- EXERCISE
What follows is a listing to transcribe exactly, leaving the pictures out.

• • • • •

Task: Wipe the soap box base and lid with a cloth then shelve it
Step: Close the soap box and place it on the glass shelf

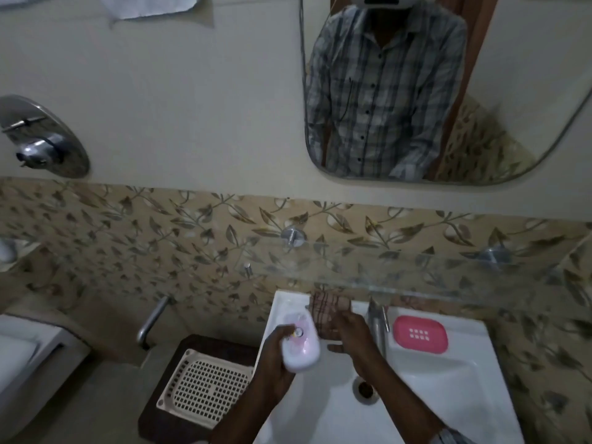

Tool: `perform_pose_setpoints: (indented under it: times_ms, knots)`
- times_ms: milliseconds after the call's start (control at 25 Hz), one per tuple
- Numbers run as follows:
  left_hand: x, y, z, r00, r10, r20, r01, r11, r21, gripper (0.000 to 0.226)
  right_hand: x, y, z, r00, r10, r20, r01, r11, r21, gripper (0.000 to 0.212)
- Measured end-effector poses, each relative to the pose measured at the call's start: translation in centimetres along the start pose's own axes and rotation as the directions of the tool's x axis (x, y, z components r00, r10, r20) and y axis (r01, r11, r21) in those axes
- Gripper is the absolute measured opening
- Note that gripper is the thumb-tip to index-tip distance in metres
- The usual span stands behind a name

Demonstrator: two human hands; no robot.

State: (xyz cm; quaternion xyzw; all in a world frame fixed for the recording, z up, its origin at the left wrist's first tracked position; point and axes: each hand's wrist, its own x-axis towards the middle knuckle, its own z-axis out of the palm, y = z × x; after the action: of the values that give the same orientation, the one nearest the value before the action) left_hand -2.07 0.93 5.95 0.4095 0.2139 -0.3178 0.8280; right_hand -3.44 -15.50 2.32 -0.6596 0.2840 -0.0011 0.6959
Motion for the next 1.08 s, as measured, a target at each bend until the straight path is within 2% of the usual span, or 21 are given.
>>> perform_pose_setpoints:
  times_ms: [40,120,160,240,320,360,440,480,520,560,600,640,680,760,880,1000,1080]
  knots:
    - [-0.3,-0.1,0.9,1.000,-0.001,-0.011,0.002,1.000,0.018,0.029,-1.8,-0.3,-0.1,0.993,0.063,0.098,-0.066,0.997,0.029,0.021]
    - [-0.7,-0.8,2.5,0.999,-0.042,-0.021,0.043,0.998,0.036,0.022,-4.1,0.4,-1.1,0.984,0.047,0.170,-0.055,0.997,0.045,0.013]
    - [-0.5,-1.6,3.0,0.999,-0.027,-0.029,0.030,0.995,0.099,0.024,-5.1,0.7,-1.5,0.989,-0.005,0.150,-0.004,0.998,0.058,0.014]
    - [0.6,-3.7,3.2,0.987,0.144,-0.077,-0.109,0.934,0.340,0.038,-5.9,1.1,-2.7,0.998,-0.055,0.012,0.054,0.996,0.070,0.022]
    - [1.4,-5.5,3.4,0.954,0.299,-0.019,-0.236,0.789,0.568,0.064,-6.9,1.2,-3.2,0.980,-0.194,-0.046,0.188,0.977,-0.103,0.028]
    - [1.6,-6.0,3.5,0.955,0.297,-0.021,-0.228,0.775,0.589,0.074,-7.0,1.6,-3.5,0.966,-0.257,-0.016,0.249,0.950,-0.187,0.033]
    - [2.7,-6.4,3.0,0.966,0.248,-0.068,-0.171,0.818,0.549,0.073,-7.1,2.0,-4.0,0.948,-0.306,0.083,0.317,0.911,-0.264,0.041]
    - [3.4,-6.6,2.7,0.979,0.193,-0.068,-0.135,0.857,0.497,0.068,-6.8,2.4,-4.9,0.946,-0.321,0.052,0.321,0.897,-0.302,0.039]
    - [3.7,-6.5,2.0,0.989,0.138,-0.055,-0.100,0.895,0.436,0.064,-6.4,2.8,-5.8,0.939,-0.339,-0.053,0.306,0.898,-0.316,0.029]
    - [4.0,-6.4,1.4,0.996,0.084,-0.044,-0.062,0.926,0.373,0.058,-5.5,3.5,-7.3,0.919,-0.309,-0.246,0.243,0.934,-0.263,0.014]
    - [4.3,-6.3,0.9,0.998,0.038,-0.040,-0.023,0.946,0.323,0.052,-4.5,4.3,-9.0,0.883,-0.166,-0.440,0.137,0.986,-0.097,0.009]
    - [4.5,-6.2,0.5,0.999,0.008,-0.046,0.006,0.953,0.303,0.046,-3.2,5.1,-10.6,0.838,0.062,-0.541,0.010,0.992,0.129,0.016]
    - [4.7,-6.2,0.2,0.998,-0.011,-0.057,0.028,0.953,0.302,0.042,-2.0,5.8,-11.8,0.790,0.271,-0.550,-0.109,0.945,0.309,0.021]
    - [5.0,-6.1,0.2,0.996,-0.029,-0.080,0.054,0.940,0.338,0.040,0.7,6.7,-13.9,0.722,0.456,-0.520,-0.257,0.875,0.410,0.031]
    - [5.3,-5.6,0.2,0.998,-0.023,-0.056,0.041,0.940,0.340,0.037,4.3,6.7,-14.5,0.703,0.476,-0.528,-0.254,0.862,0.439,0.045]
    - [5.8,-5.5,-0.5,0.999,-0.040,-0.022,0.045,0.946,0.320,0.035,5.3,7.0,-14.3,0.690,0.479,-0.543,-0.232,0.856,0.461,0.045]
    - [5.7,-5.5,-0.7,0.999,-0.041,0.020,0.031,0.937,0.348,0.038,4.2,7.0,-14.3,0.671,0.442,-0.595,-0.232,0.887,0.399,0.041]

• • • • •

- OUTPUT FOR THIS EXERCISE
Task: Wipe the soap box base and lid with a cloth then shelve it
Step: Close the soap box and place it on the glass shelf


Tool: `perform_pose_setpoints: (indented under it: times_ms, knots)`
- times_ms: milliseconds after the call's start (control at 25 Hz), one per tuple
- Numbers run as follows:
  left_hand: x, y, z, r00, r10, r20, r01, r11, r21, gripper (0.000 to 0.226)
  right_hand: x, y, z, r00, r10, r20, r01, r11, r21, gripper (0.000 to 0.212)
- Measured end-effector poses, each relative to the pose measured at the call's start: translation in centimetres along the start pose's own axes and rotation as the directions of the tool's x axis (x, y, z components r00, r10, r20) and y axis (r01, r11, r21) in those axes
- Gripper is the absolute measured opening
- Note that gripper is the thumb-tip to index-tip distance in metres
- The usual span stands behind a name

Demonstrator: two human hands; no robot.

State: (xyz cm; quaternion xyzw; all in a world frame fixed for the recording, z up, its origin at the left wrist's first tracked position; point and axes: each hand's wrist, its own x-axis towards the middle knuckle, its own z-axis out of the palm, y = z × x; after the action: of the values that give the same orientation, the one nearest the value before the action) left_hand -2.07 0.93 5.95 0.4095 0.2139 -0.3178 0.8280; right_hand -3.44 -15.50 2.32 -0.6596 0.2840 -0.0011 0.6959
Motion for the next 1.08 s, as measured, a target at each bend until the straight path is within 2% of the usual span, or 21 are given.
>>> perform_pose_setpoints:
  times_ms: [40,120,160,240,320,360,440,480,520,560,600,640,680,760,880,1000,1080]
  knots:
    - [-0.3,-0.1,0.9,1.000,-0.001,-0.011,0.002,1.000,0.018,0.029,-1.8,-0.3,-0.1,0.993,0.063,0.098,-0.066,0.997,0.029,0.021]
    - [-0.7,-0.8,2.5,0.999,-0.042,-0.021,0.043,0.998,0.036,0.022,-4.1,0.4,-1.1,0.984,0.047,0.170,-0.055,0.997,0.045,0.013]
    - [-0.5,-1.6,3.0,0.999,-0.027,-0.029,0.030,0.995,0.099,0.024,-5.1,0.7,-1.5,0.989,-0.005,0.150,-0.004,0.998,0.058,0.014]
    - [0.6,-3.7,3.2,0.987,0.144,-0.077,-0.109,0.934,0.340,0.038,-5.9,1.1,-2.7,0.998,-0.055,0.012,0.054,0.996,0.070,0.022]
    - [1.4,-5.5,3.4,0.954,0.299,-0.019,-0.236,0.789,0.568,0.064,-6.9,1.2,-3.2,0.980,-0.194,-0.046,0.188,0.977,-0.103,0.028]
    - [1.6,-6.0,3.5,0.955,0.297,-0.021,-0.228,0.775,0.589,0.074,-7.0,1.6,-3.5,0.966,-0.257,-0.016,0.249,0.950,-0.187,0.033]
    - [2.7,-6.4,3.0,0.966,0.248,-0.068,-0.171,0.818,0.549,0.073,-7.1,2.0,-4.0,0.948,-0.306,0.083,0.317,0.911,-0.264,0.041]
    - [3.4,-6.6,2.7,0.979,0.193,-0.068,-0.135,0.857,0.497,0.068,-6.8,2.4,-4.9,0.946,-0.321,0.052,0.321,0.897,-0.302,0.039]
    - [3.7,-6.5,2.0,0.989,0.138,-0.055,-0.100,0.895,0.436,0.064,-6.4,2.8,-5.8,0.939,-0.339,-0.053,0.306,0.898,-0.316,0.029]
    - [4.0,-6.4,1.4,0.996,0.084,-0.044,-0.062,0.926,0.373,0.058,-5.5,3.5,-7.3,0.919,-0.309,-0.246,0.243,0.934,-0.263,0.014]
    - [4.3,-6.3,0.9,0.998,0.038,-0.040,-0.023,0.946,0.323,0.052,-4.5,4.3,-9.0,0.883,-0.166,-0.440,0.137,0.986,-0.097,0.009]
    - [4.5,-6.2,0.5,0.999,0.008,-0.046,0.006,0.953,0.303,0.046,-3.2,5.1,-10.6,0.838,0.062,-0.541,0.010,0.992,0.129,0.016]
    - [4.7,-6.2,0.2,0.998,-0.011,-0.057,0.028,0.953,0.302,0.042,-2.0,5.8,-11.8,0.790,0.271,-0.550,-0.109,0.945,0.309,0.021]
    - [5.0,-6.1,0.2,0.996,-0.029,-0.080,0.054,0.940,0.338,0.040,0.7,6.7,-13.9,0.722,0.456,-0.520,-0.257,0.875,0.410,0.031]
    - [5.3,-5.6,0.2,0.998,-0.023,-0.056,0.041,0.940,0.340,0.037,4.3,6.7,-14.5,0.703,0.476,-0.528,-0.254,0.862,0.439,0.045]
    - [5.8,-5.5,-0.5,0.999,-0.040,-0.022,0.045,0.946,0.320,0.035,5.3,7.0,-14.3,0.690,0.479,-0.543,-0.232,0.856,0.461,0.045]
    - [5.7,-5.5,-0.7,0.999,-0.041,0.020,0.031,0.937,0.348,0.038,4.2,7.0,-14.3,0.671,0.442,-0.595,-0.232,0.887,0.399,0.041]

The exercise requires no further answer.